TagSync validation scenarios

TagSync can be validated in the following scenarios:

Note

Allowed and rejected tags will not be synced to Apache Ranger.

Auto scanning

On the Classifications page, files are classified with system classified tags. After classification, all system-classified and manually accepted tags are synced to Apache Ranger.

Parent-Child Level TagSync in Apache Ranger:

Based on database applications or file systems, following is the criteria to sync parent and child tags:

Database applications

Example 1. Scenario

If the resource is a database, then the database gets classified as:

Database, tag1, tag2, etc.

In Ranger, child entries are created as below:

(Database): tag1, tag2, etc.

Example 2. Scenario

If the resource is a table, the classification is as shown as below:

(Database, table), tag1, tag2, etc. then in Ranger child level entry can be seen as below:

In Ranger, child level entry can be seen as below:

(Database, table): tag1, tag2, etc.

Example 3. Scenario

If the resource is a column, on the UI the classification is as shown below:

(Database, table, column), tag1, tag2, etc.

In Ranger, only column level tags will be synced:

(Database, table, column), tag1, tag2. etc.

File System

For a folder or file, all the tag levels are allowed.
For a field, only the same tag level is allowed.

Meta tagging

Meta tags are applied at the table, file or folder level. They are also synced to Apache Ranger at the table, file or folder level. Only system classified and manually classified tags are synced to Apache Ranger.

Folder tagging

By default folder tagging feature is not enabled, you can enable folder tagging at the application settings using Folder name tagging toggle button. Folder tagging includes folder names during scanning and tags the folders based on dictionary values.

Example 4. Scenario

Create a new dictionary with following fields:

Name: Enter the dictionary name.
Type: Select the tagging type from the dropdown menu.
Apply For: Select metaname.
Tags: Add existing or new tag names.

Save and add the folder names that you wish to tag. The names should match either folder, file, or field name in the scanned files.

Add S3 resources on any file or folder, system will add a tag on the folder with values that are matching from the dictionary and that are present in the path.

On the Classification page, you can see folder resource along with tags.

Open scan summary, under tagged resource tab you will see all tagged folders with scan reason as Resource is folder.

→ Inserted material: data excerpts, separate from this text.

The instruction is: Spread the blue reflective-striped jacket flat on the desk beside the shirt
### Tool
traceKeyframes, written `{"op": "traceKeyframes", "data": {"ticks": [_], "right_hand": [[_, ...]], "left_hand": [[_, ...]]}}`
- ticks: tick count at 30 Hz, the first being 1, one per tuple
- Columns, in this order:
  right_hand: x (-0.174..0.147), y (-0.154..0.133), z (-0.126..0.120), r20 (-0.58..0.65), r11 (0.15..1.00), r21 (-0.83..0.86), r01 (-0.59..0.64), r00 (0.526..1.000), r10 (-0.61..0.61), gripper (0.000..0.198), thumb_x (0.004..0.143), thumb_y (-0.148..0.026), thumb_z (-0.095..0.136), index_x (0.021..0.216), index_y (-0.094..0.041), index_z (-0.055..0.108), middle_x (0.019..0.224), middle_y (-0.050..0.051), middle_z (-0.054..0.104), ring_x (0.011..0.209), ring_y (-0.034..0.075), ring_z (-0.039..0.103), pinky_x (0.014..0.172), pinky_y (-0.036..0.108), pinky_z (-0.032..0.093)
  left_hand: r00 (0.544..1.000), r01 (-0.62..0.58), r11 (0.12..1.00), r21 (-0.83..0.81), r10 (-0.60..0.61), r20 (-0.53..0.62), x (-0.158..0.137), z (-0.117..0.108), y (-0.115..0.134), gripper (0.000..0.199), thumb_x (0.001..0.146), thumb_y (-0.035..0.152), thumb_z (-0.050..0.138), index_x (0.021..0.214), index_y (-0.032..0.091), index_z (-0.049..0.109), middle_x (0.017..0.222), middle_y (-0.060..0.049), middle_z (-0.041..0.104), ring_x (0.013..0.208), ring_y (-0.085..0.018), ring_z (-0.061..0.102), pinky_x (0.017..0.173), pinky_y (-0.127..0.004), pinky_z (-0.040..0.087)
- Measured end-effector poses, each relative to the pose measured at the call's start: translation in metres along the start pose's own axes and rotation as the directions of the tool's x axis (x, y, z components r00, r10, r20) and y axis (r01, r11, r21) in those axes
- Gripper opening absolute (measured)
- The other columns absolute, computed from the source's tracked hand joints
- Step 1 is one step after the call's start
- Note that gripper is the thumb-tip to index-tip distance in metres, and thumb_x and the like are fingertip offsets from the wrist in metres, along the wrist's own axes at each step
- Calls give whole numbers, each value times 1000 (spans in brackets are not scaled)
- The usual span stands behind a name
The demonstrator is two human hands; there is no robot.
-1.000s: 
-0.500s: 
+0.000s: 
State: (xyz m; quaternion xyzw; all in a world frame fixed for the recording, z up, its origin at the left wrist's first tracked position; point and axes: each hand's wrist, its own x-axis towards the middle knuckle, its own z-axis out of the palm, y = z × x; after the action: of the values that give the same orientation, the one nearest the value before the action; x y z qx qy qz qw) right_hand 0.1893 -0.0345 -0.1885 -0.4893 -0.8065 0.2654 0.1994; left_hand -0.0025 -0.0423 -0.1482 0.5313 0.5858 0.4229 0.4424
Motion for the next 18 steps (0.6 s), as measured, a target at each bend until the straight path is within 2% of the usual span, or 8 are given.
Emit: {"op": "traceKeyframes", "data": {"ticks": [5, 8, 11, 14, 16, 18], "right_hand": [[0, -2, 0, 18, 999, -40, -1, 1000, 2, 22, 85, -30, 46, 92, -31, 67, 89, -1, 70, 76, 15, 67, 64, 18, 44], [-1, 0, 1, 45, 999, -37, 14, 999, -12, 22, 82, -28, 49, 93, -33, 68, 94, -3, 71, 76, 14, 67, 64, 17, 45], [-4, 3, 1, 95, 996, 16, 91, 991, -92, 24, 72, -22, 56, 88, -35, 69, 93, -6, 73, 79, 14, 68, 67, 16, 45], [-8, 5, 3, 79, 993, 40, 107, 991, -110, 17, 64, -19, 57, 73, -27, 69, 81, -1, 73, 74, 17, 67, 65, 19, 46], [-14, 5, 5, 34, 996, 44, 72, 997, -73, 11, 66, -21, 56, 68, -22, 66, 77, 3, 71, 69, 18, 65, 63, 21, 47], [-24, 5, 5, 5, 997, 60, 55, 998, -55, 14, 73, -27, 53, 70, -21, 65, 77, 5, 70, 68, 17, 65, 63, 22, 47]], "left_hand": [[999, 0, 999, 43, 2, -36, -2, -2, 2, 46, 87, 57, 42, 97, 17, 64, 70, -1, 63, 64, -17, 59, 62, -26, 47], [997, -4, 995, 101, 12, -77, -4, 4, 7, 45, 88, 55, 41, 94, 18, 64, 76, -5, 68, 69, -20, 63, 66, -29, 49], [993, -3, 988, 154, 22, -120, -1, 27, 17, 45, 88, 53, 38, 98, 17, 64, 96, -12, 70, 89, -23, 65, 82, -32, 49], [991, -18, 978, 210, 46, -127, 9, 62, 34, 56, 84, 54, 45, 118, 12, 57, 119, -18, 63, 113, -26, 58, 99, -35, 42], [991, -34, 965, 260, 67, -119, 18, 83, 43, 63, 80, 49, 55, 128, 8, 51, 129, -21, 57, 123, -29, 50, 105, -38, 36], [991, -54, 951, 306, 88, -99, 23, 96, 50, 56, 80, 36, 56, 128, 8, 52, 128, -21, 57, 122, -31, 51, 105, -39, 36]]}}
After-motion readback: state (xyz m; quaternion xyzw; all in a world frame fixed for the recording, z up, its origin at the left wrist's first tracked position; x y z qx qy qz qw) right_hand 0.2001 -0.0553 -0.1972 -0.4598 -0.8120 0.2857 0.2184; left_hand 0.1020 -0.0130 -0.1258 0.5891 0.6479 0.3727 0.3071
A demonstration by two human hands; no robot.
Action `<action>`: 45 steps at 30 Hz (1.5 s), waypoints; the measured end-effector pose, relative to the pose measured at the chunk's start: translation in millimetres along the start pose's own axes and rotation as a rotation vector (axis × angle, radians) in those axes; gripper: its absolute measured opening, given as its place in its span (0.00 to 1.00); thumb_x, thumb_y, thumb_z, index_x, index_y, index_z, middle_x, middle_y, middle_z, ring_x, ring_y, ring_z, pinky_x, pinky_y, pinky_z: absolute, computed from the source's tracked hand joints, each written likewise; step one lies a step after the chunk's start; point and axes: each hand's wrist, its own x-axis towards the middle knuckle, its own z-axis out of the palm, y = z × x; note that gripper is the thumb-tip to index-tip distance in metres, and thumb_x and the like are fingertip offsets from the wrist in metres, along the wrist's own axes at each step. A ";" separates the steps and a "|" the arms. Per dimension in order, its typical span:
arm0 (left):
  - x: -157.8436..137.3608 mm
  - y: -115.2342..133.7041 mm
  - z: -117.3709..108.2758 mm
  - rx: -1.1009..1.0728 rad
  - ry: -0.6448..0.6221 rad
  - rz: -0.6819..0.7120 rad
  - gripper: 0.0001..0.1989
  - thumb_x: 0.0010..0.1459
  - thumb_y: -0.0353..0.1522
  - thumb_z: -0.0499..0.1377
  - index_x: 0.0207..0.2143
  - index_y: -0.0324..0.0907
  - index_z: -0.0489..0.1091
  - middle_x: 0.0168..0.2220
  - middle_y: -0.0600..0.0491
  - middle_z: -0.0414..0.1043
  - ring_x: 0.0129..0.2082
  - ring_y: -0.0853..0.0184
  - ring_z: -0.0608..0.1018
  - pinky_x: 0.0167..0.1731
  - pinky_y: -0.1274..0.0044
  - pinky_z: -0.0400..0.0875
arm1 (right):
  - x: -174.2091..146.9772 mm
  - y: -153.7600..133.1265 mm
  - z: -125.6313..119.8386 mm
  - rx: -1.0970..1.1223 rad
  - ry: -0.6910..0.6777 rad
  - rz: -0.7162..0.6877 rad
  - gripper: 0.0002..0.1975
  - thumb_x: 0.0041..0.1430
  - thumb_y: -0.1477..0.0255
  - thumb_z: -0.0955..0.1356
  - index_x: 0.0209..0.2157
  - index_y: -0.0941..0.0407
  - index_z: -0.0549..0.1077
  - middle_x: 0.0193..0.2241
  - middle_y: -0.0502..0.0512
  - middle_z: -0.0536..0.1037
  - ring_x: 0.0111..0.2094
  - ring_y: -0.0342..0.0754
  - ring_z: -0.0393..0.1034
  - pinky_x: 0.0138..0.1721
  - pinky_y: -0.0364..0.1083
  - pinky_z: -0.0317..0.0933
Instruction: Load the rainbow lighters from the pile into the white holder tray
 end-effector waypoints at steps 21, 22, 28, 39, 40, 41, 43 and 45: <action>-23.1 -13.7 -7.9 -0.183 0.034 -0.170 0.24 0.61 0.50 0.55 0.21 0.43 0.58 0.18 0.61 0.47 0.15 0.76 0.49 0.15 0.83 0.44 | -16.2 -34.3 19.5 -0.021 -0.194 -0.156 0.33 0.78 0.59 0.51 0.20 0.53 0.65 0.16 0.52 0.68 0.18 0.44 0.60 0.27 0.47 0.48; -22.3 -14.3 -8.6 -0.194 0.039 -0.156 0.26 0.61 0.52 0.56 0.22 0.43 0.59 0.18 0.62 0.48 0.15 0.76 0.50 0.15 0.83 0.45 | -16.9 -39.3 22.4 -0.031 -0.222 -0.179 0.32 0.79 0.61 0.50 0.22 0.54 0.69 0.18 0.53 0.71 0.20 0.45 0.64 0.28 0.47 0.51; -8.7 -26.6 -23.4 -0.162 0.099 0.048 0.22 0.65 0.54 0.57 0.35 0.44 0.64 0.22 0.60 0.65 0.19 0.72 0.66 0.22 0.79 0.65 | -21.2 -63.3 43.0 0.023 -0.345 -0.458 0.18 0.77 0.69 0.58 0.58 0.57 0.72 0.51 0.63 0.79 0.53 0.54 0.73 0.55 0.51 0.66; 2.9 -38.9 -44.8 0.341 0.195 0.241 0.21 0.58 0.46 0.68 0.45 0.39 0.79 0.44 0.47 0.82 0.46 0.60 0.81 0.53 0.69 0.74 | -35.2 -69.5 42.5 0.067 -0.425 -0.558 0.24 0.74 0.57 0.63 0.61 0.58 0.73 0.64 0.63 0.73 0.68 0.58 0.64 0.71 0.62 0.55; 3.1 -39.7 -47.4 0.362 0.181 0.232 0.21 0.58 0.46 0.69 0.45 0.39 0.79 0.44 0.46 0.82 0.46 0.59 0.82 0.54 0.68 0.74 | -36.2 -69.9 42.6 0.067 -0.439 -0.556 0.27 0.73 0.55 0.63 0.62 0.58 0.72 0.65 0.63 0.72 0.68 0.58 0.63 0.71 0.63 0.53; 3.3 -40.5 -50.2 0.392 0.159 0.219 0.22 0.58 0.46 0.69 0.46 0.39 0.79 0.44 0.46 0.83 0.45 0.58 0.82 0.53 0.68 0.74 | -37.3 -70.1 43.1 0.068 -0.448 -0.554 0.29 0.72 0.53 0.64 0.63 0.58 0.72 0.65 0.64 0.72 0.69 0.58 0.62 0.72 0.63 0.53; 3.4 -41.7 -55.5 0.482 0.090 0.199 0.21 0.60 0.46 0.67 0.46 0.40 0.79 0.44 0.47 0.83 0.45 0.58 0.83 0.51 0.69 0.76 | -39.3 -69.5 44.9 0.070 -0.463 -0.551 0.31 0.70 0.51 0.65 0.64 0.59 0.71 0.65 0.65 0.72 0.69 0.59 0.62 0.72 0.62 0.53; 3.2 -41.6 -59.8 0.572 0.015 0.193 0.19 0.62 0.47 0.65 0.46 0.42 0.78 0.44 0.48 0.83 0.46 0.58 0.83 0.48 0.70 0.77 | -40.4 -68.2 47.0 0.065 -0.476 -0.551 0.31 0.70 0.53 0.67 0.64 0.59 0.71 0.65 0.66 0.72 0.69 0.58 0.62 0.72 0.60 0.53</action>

Check for tags in ranger using tag sync tool, you need to add all necessary fields in application s3 settings to enable ranger tag sync.

Post-processing tags

System classified and manually classified tags that are applied using post processing rules are synced to Apache Ranger.

Re-evaluate

In the case of re-evaluation, system classified and manually classified datazone tags are synced to Apache Ranger. Resources that are deleted through datazone policies will be removed from Apache Ranger as well.

Add or edit tags

You can add or edit tags manually on the original classified resources from following pages:

Classifications: From the navigation menu, select Data Inventory > Classifications.
Resource Detail: From the navigation menu, select Data Inventory > Classifications. Select a resource and click Resource Detail.
Data Explorer: From the navigation menu, select Data Inventory > Data Explorer.
Data Zone Dashboard: From the navigation menu, select Compliance Workflow > Data Zone Dashboard.

When a user adds tags manually from the pages listed above, the tag status is set by default to “Accepted : Manually classified” and it will be synced to Apache Ranger.

Add a resource

You can manually add tags to unclassified resources. When you add such resources and add a tag to them, the tag status is set by default to “Accepted : Manually classified” and it will be synced to Apache Ranger.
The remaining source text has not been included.